This dumb daughter still remembers a seldom-seen radiance spreading on her mama's face (the radiance that starts her humming) when—after preening her daughter's red and white striped suit with little red pompoms until every fold was in place, and the scarlet beret was tilted at a pretty angle—she grasped one arm and her husband took the other, letting that red-and-white child hover lightly in the air, gliding on the overpass ramp and a string of giggles. Who took that photograph? Condensed it down to a slight and chilly page slipped into the album, until, while tidying old mementos, the thirteen-year later version of me had flipped to it all over again, and suddenly, it became infused with an inexplicable heat, and the sea of faces around the three main subjects (making up the photograph's bustling edges) churned again, rushing down the overpass, hitting the whirlpool overflowing that resplendent double archway, flooding the order counter already sunken by the preceding wave (a group of well-trained but collapsing McBrothers stranded there like overturned sea turtles), exploding into the first and second floor dining areas and the stairs crowded with seated diners (each and every one hugging their plastic trays as though possessed), then finally like a bottle of champagne shaken to its limits—bang! The lid rockets to the skies, the jet of wine shatters the door, fountaining out to a wonderland built with tropically blue skies, rainbow balloons, and green velveteen rugs, the surreally massive golden double arches turning soundlessly, the blended fragrance of deep fried potatoes and hot coffee pounding deep into the soul of that red-and-white child. A promised land of handbags and wax paper cups rises from the sea of people—an old auntie sits in their midst, transcendent with fortune, beaming with joy, waving her arms madly at us.
*
Your so-called first love, the most tender, most sultry, most delicately green person in your viscera—Boccaccio’s muse Fiammetta, Goethe’s Anna Katharina, Nabokov’s Valentina. . . Look at Freud for one: welcomed his first love at sixteen, and nothing at all came of it before the whole episode was done with. I also have a first love (much like you normal people), and coincidentally, it also happened at sixteen. Reclining under instant noodles, classroom exercises, and failed test papers—sixteen year old Xiang Di, who had once killed for me an unceasingly imposing bee.
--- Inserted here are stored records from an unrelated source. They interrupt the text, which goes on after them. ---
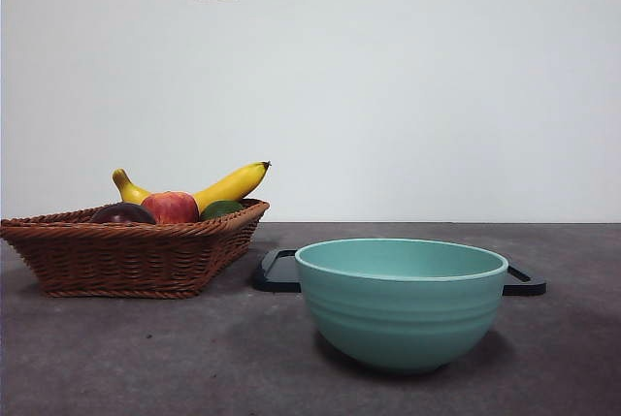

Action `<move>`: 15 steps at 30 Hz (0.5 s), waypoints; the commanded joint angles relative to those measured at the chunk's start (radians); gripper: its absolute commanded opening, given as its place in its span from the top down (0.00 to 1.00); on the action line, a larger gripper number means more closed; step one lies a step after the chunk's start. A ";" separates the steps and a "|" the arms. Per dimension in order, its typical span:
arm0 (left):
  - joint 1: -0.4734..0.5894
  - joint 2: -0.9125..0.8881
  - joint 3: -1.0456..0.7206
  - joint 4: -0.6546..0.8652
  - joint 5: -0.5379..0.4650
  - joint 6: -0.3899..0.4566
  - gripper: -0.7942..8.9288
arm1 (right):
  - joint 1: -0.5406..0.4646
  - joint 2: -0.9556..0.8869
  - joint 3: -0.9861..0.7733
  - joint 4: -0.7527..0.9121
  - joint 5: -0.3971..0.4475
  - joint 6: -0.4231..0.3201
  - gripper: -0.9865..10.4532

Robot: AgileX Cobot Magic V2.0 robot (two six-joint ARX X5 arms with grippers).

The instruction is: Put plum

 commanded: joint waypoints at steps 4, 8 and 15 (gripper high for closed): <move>0.003 0.013 0.098 -0.073 -0.002 -0.063 0.91 | 0.000 0.000 0.111 0.007 0.001 0.054 0.91; 0.003 0.056 0.195 -0.120 0.000 -0.063 0.91 | 0.000 0.032 0.220 -0.041 -0.002 0.054 0.91; 0.002 0.212 0.404 -0.221 0.087 0.004 0.91 | 0.000 0.175 0.451 -0.194 -0.074 0.016 0.91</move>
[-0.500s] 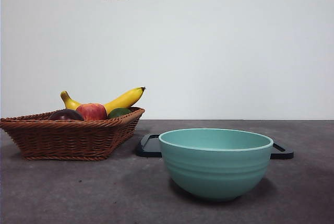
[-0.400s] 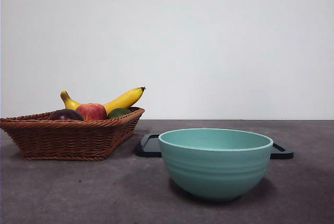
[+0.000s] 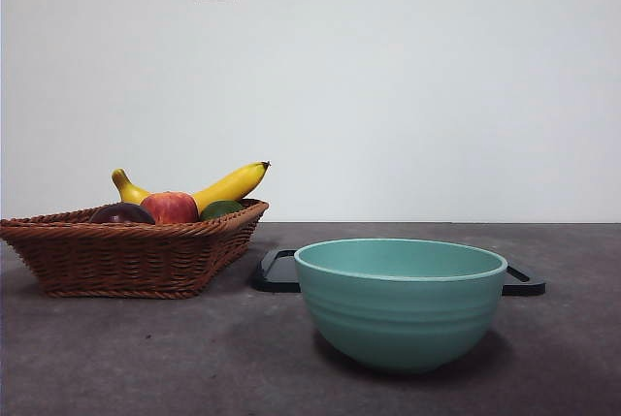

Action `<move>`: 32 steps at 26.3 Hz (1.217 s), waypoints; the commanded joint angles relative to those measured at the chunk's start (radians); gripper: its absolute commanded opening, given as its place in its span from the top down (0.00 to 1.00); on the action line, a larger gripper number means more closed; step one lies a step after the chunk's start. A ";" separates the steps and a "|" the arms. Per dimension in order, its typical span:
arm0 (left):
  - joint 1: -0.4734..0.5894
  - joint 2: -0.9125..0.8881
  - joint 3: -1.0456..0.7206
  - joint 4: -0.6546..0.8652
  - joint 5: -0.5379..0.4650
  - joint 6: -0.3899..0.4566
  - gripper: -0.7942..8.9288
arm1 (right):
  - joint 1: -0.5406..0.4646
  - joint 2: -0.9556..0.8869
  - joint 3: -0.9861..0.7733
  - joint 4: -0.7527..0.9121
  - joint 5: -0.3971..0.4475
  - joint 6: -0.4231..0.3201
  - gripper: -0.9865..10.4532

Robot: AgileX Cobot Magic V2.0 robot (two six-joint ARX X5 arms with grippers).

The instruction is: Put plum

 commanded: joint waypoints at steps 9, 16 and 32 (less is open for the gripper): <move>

The era of middle school was already becoming economised into a series of self-enclosed corridors: the well-lit corridor before the classroom door, connected to the bicycle shed and football field's open-air corridor (hemmed in by imposing jackfruit trees), the corridor along the swimming pool eternally accumulating water, corridors of clear days, corridors of winter nights. . . All linked up to make up a candy-coloured tunnel, its impossibly distant and fuzzy starting point already dragged by time into a depth beyond seeing. Now Xiang Di has accepted my invite, once again taking on his past role of looking around curiously in the halls. The supporting players are resurrected. The screen alights. Floods of people surge onto campus, like an overturned pot of ball bearings.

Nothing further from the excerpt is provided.